Quizá fuera una especie de señuelo. Un grupo de Oriente Medio intentaba atribuirse la responsabilidad por algo que estaba más allá de su alcance, haciendo ruido para desviar nuestra atención de aquello en lo que deberíamos estarnos centrando.
Rory rio.
—El comandante Rafal, que es quien dirige la cibersección, es uno de los mejores del mundo en su especialidad. Tenéis que entender que nuestro país no es puntero en tecnología cibernética. Nuestro pensamiento militar se basa en la idea de una abrumadora superioridad técnica y numérica, pero en el cibermundo, todo eso desaparece.
—Pero nosotros inventamos internet, ¿verdad?
—Claro que sí, pero ahora internet es mundial. Puedes gastarte diez mil millones de dólares en un nuevo y sofisticado equipo militar, pero lo único que hace falta para inutilizarlo es un chico espabilado con un portátil.
—Entonces estás diciendo que podrían haber sido ellos.
—Los iraníes cambiaron las reglas del juego atacando objetivos civiles con ciberarmas (el Shamoon que dejó fuera de combate cincuenta mil ordenadores de la Aramco saudí), así que esto no desentona con sus operaciones, sobre todo como represalia por los ciberataques de Estados Unidos.
—¿Entonces crees que esto estaba justificado? —preguntó un incrédulo Chuck.

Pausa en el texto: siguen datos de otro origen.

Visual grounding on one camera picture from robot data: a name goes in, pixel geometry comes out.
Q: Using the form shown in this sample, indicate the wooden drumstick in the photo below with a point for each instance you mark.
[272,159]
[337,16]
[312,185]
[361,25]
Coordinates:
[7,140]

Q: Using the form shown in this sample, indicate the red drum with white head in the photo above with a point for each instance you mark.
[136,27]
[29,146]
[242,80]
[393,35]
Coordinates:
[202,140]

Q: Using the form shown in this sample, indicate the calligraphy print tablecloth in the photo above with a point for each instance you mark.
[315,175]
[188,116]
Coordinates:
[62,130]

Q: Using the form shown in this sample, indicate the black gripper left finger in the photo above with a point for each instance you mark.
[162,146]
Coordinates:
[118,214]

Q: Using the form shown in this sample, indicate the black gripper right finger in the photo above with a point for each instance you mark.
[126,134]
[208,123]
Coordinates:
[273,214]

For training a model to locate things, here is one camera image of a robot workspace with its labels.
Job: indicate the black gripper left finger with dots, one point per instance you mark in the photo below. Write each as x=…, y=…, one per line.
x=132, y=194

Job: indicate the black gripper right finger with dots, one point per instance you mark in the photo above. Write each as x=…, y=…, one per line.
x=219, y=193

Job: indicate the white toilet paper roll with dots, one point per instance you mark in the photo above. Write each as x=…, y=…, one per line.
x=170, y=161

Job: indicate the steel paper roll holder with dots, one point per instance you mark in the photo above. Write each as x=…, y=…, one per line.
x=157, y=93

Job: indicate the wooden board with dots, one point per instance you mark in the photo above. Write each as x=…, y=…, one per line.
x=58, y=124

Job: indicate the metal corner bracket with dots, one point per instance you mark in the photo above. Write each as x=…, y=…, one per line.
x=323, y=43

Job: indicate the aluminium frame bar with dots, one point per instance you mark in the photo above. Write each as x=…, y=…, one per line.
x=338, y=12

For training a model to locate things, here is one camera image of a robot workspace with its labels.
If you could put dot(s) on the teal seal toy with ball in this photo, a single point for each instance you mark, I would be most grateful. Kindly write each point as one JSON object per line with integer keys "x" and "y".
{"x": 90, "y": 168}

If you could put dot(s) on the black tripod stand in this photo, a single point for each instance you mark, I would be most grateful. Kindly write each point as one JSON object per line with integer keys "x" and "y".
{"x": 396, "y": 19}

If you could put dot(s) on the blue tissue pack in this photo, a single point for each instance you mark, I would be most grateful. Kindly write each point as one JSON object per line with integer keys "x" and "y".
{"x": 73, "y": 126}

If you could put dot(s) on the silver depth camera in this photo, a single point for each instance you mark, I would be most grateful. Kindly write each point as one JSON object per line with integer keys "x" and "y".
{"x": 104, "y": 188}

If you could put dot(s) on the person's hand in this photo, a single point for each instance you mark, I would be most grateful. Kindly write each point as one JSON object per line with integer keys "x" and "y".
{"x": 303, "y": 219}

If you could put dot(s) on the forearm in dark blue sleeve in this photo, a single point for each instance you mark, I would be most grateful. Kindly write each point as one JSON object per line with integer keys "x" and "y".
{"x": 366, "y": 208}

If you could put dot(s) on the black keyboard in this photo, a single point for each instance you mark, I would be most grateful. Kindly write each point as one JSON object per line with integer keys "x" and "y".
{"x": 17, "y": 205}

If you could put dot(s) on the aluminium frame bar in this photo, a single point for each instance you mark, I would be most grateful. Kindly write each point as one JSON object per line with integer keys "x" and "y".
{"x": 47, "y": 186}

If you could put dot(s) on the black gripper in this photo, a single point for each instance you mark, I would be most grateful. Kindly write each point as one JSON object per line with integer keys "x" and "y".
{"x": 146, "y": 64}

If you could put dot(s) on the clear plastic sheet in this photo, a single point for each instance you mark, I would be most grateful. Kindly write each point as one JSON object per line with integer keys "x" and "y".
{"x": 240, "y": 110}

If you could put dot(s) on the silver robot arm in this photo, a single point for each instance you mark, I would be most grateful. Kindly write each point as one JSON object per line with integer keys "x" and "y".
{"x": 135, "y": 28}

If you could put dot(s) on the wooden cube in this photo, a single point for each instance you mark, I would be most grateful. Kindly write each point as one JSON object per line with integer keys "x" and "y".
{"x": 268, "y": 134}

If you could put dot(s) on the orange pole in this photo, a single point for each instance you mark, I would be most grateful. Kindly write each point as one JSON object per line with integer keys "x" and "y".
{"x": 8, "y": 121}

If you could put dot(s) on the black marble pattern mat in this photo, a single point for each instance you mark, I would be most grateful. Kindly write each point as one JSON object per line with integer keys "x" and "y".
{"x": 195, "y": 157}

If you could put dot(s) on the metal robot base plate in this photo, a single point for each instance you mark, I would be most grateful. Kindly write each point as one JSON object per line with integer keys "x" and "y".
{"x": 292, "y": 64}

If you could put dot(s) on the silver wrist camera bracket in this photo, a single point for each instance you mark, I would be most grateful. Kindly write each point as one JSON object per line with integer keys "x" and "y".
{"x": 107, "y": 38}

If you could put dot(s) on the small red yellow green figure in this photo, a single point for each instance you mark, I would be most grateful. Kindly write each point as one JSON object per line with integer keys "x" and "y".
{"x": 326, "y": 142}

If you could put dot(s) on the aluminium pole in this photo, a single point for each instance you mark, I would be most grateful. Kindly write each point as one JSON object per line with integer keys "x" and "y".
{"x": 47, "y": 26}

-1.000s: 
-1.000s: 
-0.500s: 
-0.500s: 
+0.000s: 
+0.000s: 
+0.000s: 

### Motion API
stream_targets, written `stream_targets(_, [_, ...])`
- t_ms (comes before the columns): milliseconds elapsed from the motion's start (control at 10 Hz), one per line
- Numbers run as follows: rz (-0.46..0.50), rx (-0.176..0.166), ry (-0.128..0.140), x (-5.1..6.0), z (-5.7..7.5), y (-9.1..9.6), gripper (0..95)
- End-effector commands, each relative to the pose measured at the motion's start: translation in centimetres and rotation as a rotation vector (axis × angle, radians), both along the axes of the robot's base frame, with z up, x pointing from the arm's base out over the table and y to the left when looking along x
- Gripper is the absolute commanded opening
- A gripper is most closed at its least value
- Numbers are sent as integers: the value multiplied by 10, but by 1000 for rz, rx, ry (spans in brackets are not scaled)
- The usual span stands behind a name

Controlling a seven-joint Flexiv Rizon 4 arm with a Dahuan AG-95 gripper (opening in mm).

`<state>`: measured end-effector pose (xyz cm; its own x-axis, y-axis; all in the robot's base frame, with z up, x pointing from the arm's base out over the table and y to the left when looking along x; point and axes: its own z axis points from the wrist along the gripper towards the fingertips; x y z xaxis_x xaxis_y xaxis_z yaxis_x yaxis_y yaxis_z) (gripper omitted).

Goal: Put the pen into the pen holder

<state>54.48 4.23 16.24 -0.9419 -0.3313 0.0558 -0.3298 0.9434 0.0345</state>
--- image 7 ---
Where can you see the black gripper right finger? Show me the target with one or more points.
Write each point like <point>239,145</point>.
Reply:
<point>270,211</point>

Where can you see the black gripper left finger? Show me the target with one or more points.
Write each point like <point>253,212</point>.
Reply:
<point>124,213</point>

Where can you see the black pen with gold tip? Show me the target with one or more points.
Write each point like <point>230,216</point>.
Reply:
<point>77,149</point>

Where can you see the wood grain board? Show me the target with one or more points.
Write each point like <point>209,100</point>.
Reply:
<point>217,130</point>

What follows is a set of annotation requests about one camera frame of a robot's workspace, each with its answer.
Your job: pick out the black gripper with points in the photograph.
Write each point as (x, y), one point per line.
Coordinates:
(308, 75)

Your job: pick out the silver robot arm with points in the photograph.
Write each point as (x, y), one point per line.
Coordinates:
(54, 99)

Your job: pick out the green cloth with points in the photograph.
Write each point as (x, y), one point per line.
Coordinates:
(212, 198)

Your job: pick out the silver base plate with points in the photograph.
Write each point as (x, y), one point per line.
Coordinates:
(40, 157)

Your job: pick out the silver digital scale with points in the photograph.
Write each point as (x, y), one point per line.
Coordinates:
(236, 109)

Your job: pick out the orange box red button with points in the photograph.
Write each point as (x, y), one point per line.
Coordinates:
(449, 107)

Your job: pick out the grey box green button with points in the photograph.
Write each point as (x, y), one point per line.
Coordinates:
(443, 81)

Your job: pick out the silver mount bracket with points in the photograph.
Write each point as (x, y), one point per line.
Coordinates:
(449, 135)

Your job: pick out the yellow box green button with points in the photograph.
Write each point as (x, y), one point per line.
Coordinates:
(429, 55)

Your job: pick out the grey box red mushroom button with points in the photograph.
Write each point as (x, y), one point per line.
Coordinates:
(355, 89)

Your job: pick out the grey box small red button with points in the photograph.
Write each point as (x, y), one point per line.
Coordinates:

—Claro que no. Lo único que estoy diciendo es que tiene sentido. Pero lo que no entendéis es la importancia que tiene que alguien por fin admita algo. Ahora quizá podrán empezar a desenredar este embrollo.
—Así que la ciberguerra es esto —dije en voz baja—. Sucia, maloliente, en cuarentena…
Rory asintió sin decir nada. Se lo veía increíblemente delgado y frágil. Llevaba semanas prácticamente sin comer, en un insensato intento de seguir con su dieta vegana. Me costaba imaginar que fuera él quien había estado hablando con Paul, que tuviera algún motivo ulterior.
—¿Podrías subir un poco el volumen de la radio? —pidió Richard desde el otro extremo del pasillo—. Me encanta oír vuestras opiniones, pero quiero enterarme de qué está pasando.
Rory ajustó el volumen y yo fui al centro del pasillo. La joven madre se había ido con uno de los niños, y el pequeño, que no tendría más de cuatro años, estaba sentado solo en el sofá, jugando con el camión de bomberos de Luke. Yo aún no había tenido ocasión de hablar con él.
—¿Cómo te va? —le pregunté.
Me miró retador.
—Mamá me ha dicho que no debo hablar con desconocidos.
—Pero hemos sido… —Sacudí la cabeza, sonriendo y le ofrecí la mano—. Me llamo Mike.
El niño me miró la mano con expresión pensativa. La cara se le estaba pelando y llevaba ropa dos tallas más grande de lo necesario, como un niño de la calle. Tenía ojeras de dormir poco. Me la estrechó.
—Yo me llamo Ricky. Encantado de conocerte.
—Lo mismo digo —reí.
La radio sonaba de fondo.
—«El Ejército está considerando la posibilidad de actuar en tres frentes, algo anteriormente concebido pero que nunca ha sido llevado a la práctica…».
—Mi papá es marine. Está fuera luchando —dijo Ricky, como si tal cosa—. Algún día yo también seré marine.
—¿De verdad?
Ricky asintió y siguió jugando con el camión de bomberos. La puerta de la escalera se abrió y apareció su madre, con la hermana en brazos.
—¿Va todo bien? —preguntó al verme pendiente de Ricky.
—Estupendamente, Vicky. Solo estábamos charlando.
—Con tal de que no se haya portado mal… —dijo ella con una sonrisa.
—Es un niño fuerte —dije, revolviéndole el pelo—. Como su papá.
—Espero que no —dijo Vicky, perdiendo la sonrisa.
«He dicho algo que no debía». Nos quedamos mirándonos en un incómodo silencio.
Entonces recibí un mensaje de texto del sargento Williams preguntándome cómo iba todo. Me despedí de Vicky, volví a nuestro extremo del pasillo y le mandé un mensaje de respuesta al sargento, preguntándole si tenía idea de cómo podíamos salir de la isla.